◆ **Task instructions**:
Write out again, exactly, the lines below starting at the one with "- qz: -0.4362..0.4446" and ending at the one with "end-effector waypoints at".

◆ **Data for processing**:
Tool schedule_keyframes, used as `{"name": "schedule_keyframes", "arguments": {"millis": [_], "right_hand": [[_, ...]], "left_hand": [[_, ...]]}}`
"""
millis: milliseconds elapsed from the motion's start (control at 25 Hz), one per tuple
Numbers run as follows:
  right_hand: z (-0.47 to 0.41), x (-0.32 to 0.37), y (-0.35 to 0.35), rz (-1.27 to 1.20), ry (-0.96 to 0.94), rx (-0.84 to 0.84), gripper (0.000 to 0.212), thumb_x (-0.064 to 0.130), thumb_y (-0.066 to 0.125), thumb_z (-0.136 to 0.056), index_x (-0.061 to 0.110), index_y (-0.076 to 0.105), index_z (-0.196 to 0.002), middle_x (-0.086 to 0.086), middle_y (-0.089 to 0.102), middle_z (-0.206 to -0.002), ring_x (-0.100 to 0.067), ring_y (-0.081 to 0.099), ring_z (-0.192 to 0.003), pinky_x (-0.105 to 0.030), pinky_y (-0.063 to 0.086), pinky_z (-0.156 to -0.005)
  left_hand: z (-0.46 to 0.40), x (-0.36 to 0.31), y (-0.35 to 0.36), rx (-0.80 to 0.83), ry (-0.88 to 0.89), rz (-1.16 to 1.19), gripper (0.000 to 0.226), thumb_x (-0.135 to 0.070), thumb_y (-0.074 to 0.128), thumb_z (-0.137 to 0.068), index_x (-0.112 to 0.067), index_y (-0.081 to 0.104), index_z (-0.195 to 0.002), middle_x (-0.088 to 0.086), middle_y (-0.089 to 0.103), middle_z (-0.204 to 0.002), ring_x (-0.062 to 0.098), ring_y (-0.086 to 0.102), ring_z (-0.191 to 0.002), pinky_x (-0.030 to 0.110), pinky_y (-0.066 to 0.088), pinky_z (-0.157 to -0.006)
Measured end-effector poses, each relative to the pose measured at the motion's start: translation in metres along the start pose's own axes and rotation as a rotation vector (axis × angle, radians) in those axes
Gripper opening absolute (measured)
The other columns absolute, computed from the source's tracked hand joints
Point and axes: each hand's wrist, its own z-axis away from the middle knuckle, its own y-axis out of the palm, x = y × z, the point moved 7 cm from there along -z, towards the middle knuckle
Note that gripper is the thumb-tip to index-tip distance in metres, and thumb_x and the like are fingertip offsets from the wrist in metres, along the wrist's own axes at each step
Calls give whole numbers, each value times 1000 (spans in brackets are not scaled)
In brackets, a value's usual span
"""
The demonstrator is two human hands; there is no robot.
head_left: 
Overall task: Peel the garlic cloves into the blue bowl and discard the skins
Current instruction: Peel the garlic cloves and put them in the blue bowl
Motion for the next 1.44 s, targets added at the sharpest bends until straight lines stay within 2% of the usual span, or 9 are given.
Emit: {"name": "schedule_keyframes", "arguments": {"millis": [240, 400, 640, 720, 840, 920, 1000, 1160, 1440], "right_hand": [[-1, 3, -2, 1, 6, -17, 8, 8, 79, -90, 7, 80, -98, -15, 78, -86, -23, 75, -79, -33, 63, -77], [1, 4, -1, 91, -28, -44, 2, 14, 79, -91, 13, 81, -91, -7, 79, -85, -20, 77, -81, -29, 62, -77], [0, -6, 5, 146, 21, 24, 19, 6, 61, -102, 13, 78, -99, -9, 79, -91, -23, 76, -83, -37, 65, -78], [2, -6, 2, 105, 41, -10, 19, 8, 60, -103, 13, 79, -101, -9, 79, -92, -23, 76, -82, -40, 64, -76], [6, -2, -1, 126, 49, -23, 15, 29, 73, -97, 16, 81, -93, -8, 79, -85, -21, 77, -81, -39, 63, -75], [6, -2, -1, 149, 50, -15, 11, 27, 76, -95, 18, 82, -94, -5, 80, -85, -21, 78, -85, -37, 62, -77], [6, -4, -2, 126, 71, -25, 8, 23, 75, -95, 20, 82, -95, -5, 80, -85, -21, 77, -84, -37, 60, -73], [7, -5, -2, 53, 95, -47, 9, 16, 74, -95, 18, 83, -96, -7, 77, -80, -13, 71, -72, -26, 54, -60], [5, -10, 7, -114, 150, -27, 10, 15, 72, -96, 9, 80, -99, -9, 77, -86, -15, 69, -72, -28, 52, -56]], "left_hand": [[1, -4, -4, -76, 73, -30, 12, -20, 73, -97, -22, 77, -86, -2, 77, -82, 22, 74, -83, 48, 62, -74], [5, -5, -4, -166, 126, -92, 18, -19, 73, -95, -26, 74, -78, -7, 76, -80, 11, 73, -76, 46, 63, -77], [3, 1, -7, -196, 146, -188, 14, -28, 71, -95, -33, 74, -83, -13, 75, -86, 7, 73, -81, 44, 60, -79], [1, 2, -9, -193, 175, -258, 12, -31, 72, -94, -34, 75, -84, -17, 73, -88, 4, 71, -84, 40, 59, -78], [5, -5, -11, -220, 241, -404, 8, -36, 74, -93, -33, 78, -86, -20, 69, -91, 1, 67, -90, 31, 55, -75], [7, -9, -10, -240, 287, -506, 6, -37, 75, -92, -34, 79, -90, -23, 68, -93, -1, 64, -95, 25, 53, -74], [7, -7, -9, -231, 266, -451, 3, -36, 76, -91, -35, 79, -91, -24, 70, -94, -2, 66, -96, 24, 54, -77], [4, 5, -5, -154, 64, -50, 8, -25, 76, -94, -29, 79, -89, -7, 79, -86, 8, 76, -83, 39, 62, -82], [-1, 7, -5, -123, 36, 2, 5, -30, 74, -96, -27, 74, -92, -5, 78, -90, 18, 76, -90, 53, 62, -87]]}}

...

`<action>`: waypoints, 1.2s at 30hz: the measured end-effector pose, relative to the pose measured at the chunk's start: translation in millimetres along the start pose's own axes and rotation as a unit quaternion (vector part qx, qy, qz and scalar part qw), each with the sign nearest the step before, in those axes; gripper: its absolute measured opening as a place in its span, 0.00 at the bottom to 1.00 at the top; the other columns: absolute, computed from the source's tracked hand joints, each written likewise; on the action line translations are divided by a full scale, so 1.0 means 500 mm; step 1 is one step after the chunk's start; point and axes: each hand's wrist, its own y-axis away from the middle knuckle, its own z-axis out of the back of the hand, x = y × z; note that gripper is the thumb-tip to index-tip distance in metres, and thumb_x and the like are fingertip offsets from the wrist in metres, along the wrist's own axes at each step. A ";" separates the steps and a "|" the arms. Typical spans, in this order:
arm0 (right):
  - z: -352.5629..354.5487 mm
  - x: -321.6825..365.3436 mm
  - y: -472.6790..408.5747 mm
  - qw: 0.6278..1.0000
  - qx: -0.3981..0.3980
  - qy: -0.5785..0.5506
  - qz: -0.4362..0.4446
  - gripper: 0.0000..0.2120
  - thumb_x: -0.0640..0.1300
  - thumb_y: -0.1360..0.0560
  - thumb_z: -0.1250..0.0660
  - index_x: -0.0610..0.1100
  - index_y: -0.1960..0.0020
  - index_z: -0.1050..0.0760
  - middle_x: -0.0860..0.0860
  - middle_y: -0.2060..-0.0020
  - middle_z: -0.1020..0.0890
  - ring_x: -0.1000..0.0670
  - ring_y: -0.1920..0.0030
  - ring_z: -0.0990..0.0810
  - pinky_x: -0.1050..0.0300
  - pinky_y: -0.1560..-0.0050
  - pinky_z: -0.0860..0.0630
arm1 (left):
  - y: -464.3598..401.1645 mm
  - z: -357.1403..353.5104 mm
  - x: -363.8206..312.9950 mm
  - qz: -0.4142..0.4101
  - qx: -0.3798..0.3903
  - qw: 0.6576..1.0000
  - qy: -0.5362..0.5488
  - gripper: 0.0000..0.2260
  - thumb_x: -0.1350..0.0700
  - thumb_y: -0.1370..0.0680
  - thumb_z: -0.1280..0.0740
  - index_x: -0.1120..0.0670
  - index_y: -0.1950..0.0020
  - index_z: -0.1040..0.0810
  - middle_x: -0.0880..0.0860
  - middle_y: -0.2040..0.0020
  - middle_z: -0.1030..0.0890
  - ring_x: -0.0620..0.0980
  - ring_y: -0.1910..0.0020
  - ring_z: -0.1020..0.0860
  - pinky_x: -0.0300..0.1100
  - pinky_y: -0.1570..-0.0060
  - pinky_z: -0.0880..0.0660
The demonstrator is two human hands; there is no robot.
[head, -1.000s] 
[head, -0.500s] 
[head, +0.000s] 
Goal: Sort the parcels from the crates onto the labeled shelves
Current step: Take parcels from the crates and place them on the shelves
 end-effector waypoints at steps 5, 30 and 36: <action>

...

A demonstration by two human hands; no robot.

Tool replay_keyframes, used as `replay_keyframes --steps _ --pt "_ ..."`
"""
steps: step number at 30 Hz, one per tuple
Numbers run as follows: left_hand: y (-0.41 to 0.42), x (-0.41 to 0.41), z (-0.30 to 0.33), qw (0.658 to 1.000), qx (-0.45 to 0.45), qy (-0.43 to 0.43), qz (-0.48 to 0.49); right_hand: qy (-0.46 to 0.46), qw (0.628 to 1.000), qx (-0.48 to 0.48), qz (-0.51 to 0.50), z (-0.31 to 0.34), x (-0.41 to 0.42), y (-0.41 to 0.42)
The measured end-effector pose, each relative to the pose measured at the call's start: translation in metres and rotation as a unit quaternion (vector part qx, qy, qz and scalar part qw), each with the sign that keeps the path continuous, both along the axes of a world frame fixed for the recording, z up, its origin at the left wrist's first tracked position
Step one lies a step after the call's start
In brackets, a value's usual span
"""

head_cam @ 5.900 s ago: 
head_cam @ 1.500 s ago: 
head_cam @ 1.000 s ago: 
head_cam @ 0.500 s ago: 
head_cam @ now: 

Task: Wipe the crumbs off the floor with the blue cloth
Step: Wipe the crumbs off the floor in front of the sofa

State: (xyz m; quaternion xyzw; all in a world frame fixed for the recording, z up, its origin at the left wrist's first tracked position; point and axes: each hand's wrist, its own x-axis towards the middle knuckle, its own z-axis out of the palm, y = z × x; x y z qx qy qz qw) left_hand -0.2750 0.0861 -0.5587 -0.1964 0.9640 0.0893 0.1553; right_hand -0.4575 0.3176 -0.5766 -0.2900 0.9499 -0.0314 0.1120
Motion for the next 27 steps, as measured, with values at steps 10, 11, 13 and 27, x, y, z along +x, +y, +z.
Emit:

◆ **Response area**:
  - qz: -0.4362..0.4446
  - gripper: 0.0000..0.2120
  - thumb_x: -0.0640..0.1300
  - thumb_y: -0.1360..0.0560
  - thumb_z: -0.1250..0.0660
  - index_x: -0.0610..0.1100
  - index_y: -0.1960..0.0020
  - index_z: -0.1050..0.0760
  - middle_x: -0.0860..0.0860
  - middle_y: -0.2060..-0.0020
  - middle_z: -0.1020..0.0890
  - ring_x: -0.1000..0.0670
  - ring_y: -0.1920..0.0030
  - ring_z: -0.0990..0.0810
  - pinky_x: -0.1050..0.0300
  - pinky_y: -0.1560..-0.0050
  - pinky_z: -0.0860..0.0630
arm1 (left):
  - y: -464.3598..401.1645 mm
  - z: -357.1403..353.5104 mm
  - x: -363.8206..312.9950 mm
  - qz: -0.4142..0.4101
  - qx: -0.3798..0.3903
  - qw: 0.6576..1.0000
  - qy: -0.5362..0.5488
  - gripper: 0.0000..0.2260
  - thumb_x: -0.1350..0.0700
  - thumb_y: -0.1370..0.0680
  - thumb_z: -0.1280..0.0740
  - index_x: -0.1120..0.0670
  - index_y: -0.1950..0.0020
  - index_z: -0.1040..0.0810
  - middle_x: -0.0880..0.0860
  - middle_y: -0.2040..0.0020
  - middle_z: -0.1030..0.0890
  - ring_x: -0.0620..0.0980
  - ring_y: -0.1910..0.0020
  - ring_z: -0.1020..0.0860
  - pinky_x: -0.0300..0.1100
  - pinky_y: -0.1570..-0.0060
  - pinky_z: -0.0880..0.0660
The demonstrator is two human hands; there is no robot.
[head, -1.000s] 
[head, -0.500s] 
[head, +0.000s] 
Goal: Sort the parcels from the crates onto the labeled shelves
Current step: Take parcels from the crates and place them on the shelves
 end-effector waypoints at steps 5, 30 and 36: <action>

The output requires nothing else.